*** Opening of Record excerpts ***

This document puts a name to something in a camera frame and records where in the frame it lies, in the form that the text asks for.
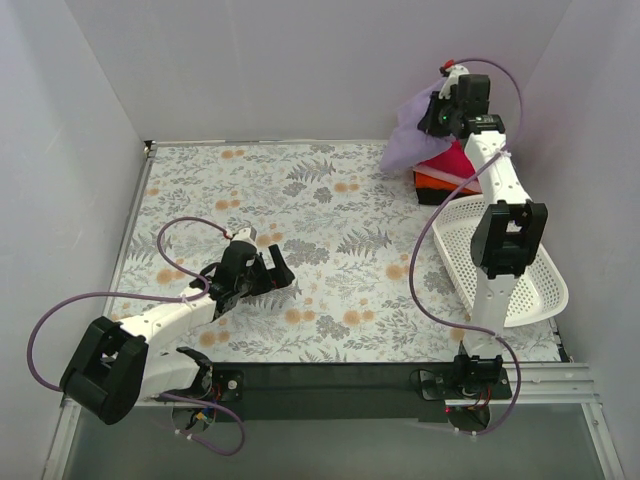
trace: purple cloth
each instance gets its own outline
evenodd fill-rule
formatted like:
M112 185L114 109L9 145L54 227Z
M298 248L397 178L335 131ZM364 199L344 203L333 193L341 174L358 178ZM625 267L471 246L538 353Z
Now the purple cloth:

*** Close of Record excerpts ***

**What the task requires**
Find the line that contains "evenodd fill-rule". Copy it and every line after it to the end of the records, exactly, and nothing more.

**Response to this task**
evenodd fill-rule
formatted like:
M112 185L114 109L9 145L54 227Z
M298 248L397 178L335 131ZM364 199L344 203L333 193L341 174L358 178ZM625 267L471 246L538 353Z
Now the purple cloth:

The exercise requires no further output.